J’ai fait le choix de photographier en lumière naturelle, avec une exposition très lente (1/5 de seconde à ƒ/5,6 optimisé à ƒ/9, ISO 400 pour les spécialistes), ce qui était possible car j’avais le pied photo. Une première photographie fut manquée ; dans l’émotion, j’ai oublié de reporter les réglages de mon posemètre. Je pratique en effet une photographie lente, particulière, je mesure la lumière, posément, malgré la modernité de mon appareil photographique. Cette première photographie et les trois suivantes ont été faites avec le sweat-shirt, mais elles ne m’ont pas plu. J’ai imaginé que notre pauvre collègue n’aurait pas porté un tel vêtement. J’ai alors placé mon manteau sur le porte-manteau, une seule photographie a suffi.

J’aurais pu cadrer plus large, mais il m’aurait fallu déménager des meubles, je n’en avais pas envie. Et puis, ce cadrage « imparfait » qui ne montre pas toute la fenêtre me convient. Il donne l’impression d’une photographie spontanée, comme prise au smartphone. C’est peut-être ce qui trompe d’ailleurs certaines personnes qui pensent qu’elle a été prise sur le lieu du drame.
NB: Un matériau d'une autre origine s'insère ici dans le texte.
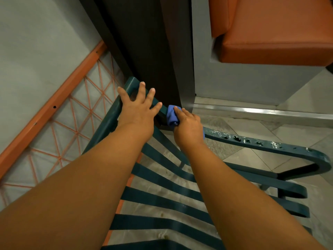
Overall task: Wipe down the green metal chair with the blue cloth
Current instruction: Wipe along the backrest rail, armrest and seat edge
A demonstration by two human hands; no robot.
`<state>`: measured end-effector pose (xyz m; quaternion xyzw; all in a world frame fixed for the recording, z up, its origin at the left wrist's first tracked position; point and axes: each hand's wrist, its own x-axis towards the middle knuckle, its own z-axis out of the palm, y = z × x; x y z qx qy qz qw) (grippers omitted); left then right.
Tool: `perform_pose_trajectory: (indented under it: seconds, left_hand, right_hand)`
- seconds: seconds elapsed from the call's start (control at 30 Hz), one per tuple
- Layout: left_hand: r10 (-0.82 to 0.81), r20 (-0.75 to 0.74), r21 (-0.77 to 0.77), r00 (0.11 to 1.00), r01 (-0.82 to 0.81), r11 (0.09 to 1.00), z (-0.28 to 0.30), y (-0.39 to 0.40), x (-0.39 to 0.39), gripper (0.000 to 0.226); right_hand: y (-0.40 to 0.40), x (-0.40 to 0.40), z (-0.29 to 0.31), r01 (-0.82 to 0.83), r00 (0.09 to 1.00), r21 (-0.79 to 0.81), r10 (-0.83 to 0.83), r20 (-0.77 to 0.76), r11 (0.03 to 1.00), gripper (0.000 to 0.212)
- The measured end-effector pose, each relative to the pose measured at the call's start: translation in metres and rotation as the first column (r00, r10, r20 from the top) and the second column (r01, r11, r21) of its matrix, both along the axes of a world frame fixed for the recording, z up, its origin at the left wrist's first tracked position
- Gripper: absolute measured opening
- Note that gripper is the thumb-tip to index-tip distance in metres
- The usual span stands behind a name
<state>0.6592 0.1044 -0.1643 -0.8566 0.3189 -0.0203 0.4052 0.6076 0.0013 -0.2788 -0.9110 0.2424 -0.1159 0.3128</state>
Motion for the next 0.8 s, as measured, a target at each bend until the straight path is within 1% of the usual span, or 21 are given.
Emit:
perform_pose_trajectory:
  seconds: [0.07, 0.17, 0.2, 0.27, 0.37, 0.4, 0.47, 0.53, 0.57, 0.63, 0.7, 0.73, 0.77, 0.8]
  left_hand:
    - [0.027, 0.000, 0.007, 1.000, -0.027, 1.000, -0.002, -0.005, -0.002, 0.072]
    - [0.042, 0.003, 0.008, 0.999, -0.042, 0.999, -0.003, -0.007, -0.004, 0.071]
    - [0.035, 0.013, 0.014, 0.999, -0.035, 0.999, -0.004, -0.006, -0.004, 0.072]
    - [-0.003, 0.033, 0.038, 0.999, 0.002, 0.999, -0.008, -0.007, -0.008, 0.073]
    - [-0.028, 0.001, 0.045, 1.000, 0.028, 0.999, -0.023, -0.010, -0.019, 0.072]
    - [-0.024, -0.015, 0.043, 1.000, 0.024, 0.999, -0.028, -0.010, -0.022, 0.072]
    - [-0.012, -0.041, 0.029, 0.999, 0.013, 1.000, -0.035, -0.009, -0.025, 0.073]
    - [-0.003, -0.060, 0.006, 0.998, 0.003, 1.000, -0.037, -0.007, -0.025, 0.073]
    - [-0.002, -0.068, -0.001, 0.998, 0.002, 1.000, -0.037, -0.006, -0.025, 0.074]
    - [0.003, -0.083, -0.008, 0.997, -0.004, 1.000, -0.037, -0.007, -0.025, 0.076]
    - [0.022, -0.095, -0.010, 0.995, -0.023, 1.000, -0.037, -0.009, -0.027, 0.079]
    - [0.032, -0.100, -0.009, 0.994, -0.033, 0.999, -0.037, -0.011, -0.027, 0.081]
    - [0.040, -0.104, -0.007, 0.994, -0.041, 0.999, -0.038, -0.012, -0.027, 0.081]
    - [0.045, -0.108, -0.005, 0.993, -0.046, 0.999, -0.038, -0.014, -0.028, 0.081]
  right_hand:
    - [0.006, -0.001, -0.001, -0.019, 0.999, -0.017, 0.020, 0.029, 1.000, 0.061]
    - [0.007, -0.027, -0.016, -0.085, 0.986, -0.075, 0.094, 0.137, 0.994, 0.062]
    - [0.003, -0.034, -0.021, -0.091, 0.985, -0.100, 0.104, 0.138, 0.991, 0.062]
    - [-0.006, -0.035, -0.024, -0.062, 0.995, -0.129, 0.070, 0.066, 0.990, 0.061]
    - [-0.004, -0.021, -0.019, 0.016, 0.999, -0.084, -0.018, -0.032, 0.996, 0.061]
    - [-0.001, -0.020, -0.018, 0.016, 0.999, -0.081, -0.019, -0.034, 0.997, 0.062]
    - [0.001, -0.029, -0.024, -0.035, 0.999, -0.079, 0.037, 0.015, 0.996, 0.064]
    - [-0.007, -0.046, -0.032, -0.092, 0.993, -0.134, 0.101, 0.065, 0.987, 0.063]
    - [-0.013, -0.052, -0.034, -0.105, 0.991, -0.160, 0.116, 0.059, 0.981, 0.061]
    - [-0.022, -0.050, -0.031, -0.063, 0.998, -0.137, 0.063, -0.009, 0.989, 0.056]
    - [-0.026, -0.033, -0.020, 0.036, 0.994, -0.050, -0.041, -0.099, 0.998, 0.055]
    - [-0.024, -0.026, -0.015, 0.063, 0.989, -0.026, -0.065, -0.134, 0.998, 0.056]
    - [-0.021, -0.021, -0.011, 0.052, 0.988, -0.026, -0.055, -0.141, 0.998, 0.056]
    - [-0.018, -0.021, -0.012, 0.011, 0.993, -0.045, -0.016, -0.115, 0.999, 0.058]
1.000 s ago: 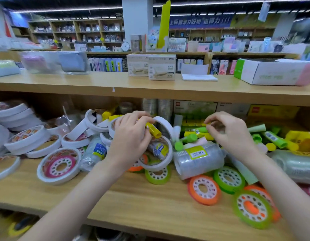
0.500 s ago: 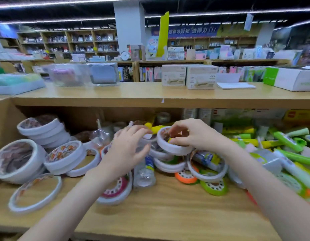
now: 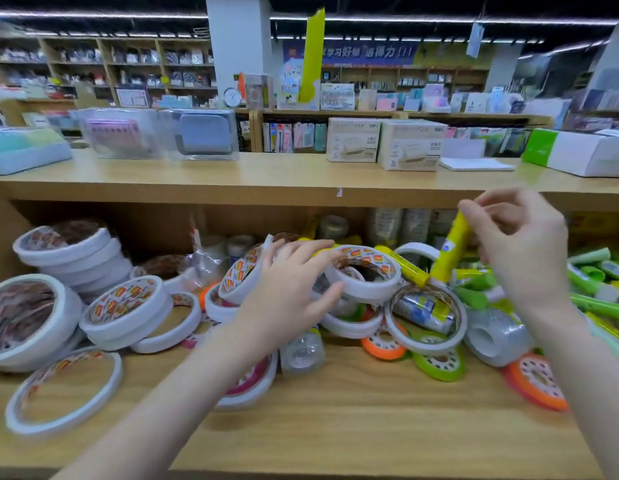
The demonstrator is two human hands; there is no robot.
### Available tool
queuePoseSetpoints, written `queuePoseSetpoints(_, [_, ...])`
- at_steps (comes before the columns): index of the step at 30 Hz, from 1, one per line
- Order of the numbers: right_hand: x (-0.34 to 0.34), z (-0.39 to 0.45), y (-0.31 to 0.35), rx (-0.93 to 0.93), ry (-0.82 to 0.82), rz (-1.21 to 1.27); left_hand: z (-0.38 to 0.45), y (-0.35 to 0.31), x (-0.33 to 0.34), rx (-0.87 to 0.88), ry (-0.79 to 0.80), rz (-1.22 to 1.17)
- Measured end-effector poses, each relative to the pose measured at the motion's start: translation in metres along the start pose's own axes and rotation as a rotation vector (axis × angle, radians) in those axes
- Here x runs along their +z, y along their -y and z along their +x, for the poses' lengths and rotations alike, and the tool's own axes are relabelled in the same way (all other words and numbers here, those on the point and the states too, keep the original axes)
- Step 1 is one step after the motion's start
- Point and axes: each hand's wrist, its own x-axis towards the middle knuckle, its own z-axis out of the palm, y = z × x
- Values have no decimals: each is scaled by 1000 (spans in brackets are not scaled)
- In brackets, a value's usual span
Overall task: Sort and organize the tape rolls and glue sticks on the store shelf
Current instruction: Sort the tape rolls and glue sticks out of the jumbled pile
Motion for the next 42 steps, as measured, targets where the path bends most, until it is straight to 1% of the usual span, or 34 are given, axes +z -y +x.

La photographie n’a pas été retouchée. J’ai juste redressé les verticales et les horizontales, développé en noir et blanc en faisant attention à ce que le manteau continue de se distinguer du mur, et procédé à ce qu’on appelle un « coupage des noirs ». Cela revient à supprimer les noirs profonds pour leur donner une certaine douceur. C’est ce qui produit l’effet « velouté » de la photographie.

J’ai oublié de me sortir du champ de la photo. On voit ma tête dans le reflet de la fenêtre ; l’appareil photo n’est pas à mon œil puisqu’il est sur le pied, un peu plus bas. J’y avais pourtant été attentif sur les photos précédentes. Évidemment, je possède l’ensemble des fichiers RAW, les originaux.

Cette photographie a été beaucoup partagée. Cela ne me gêne pas, elle est là pour cela sinon je l’aurais gardée pour moi. Je pense intensément aux collègues qui vont maintenant vivre la douloureuse absence de Dominique Bernard. C’est un des sens de cette photographie. Ils vont voir son casier, peut-être la tasse dans laquelle il prenait son café aux récréations, la place où souvent il se plaçait peut-être pour corriger des copies ou pour lire. Ils vivront ensuite, si ce n’est déjà fait, son « effacement » progressif du lieu ; l’étiquette de son nom sera un jour enlevée sur la porte de son casier ; un ou une remplaçante viendra assurer ses cours, occuper sa salle, son bureau, avec d’autres gestes, une autre présence qu’il faudra accepter dans la douleur… Ils verront longtemps son image déambuler dans les couloirs. J’ai connu cela, je l’ai vécu, un peu, il y a presque vingt ans avec le décès douloureux d’un collègue et ami, c’était dur.

Cette photographie, et d’autres, ou les poèmes de mon ami Sébastien, fait partie des modestes réponses que l’on peut apporter à ces actes barbares, la culture comme un acte de partage et d’élévation, comme un acte qui fait parler le monde, et pas, surtout pas comme un acte de domination de l’autre.